*Task statement:* Find out how many lines in the records have the string "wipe" in them, and state only that number.

*Listed records:*
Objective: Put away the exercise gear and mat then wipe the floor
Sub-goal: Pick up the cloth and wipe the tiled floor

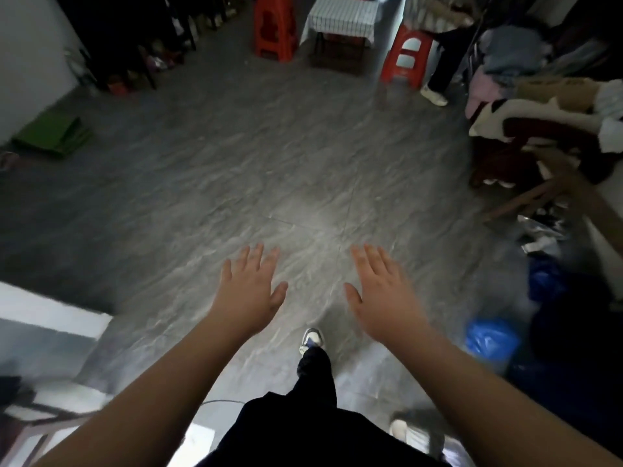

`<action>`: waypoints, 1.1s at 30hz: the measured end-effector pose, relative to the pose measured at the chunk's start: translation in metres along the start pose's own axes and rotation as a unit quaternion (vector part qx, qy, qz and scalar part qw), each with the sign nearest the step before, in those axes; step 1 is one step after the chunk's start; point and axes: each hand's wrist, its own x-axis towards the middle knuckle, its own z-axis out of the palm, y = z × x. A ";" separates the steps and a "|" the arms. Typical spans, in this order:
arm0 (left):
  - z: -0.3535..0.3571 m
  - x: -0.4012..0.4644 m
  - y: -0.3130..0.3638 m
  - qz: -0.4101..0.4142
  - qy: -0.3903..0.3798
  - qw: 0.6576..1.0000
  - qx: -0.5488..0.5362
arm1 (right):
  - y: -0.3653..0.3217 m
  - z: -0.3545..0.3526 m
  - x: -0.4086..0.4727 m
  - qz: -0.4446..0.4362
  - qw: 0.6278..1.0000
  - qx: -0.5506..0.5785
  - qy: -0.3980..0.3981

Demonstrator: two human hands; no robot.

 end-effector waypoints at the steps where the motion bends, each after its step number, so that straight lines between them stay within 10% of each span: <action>1: -0.002 0.031 0.001 -0.006 0.004 1.000 0.000 | 0.008 -0.003 0.032 0.002 1.000 -0.003 0.000; 18: -0.123 0.460 -0.003 -0.061 0.046 0.997 0.008 | 0.088 -0.103 0.463 -0.018 1.000 0.012 0.011; 33: -0.213 0.732 -0.122 -0.258 0.087 0.962 -0.027 | 0.010 -0.154 0.887 -0.253 0.965 -0.031 -0.055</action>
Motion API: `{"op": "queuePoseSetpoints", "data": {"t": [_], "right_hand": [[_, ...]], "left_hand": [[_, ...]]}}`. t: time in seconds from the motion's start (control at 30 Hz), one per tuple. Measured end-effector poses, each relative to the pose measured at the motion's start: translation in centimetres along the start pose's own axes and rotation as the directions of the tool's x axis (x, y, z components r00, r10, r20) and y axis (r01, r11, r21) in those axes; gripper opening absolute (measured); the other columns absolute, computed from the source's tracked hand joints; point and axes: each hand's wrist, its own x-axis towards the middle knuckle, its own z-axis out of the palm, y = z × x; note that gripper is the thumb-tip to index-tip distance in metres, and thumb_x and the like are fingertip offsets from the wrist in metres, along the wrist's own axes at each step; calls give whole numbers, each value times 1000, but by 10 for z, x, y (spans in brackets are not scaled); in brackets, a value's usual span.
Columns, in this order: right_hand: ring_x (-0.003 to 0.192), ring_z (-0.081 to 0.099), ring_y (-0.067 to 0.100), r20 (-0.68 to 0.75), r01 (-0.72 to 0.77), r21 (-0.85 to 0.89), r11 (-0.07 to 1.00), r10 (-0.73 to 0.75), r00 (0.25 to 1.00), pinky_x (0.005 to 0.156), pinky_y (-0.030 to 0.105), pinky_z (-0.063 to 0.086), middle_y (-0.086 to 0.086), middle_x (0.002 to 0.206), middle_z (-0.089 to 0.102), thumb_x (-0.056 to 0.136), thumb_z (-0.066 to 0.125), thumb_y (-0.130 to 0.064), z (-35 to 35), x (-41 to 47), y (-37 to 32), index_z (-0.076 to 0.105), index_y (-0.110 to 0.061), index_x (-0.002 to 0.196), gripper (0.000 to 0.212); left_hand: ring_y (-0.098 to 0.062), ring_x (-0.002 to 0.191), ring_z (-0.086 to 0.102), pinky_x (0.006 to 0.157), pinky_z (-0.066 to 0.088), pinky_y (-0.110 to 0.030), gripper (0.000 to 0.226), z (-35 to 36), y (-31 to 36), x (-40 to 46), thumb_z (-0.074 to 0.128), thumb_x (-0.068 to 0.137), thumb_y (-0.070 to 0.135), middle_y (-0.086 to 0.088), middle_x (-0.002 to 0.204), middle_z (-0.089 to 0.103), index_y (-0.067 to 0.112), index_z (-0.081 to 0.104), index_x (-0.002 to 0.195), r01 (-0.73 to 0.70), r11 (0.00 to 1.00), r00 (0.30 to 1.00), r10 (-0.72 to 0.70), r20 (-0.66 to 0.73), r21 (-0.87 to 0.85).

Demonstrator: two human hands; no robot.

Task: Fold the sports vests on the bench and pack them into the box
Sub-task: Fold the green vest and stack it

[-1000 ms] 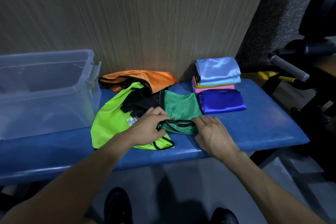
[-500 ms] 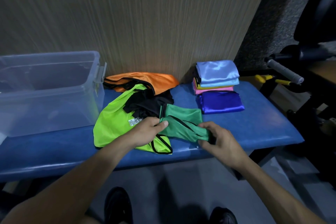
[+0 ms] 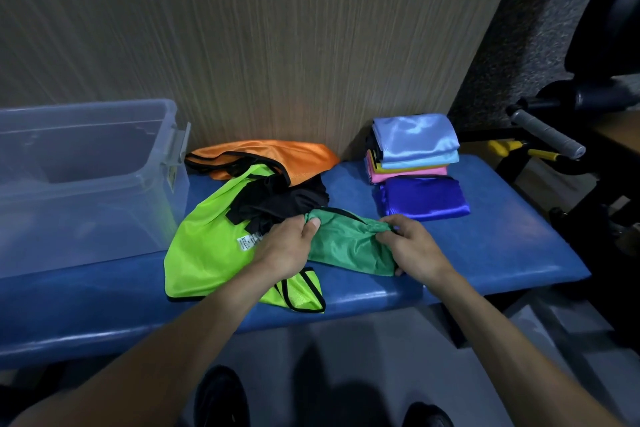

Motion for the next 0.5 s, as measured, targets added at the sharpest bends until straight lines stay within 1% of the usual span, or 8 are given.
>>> {"op": "queuePoseSetpoints", "data": {"t": [0.07,0.13,0.2,0.3,0.33,0.4,0.43,0.5], "right_hand": [[77,66,26,-50,-4,-137,991,-3,999,58,39,56,6,96,69,95,55,-26,2,5,0,63,-27,113,20],[92,64,34,-101,2,-386,923,-44,994,73,41,52,9,102,69,95,52,-33,5,5,1,60,-29,122,29],[101,62,39,-122,15,-600,800,-110,986,74,40,44,12,109,69,96,50,-39,8,4,2,55,-30,128,34],[95,61,37,-136,86,-721,688,-262,955,69,40,42,3,113,58,94,56,-39,7,-1,-2,52,-32,129,36],[92,59,34,-126,149,-741,655,-354,927,65,38,41,1,110,53,91,61,-35,5,0,-2,54,-30,124,34],[88,54,31,-51,278,-793,542,-513,857,61,36,40,1,102,50,83,69,-24,2,5,2,58,-22,108,28],[86,53,31,-18,322,-810,491,-569,822,61,37,41,2,97,52,78,71,-19,2,8,5,59,-19,101,25],[81,54,31,29,380,-805,456,-609,793,63,39,43,1,89,54,74,71,-12,2,12,9,60,-17,92,22]], "left_hand": [[-27,73,51,63,34,-39,46,3,0,4,31,107,53,1,72,47,23,35,72,17,996,1000,-15,-17,82],[-32,82,58,64,37,-39,45,5,1,6,32,106,55,-3,83,56,23,37,74,24,984,999,-15,-52,174],[-36,90,62,66,39,-39,42,5,4,8,34,105,55,-8,93,61,19,40,85,3,958,996,24,-89,288],[-34,96,65,65,40,-38,36,3,8,6,37,106,52,-5,106,64,17,46,111,-45,850,979,141,-145,524],[-31,98,64,65,41,-38,35,2,9,5,41,105,49,-3,110,62,18,46,119,-75,808,959,218,-178,585],[-27,99,58,71,45,-38,32,6,8,7,60,98,38,-2,111,54,20,50,123,-203,722,872,441,-214,661],[-26,97,53,73,45,-38,36,9,5,11,70,91,26,-2,110,51,20,53,121,-295,671,822,541,-178,680],[-24,95,46,74,43,-37,52,13,0,20,78,72,5,0,106,48,22,58,118,-468,563,739,672,-47,681]]}}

*Response to the exercise:* 2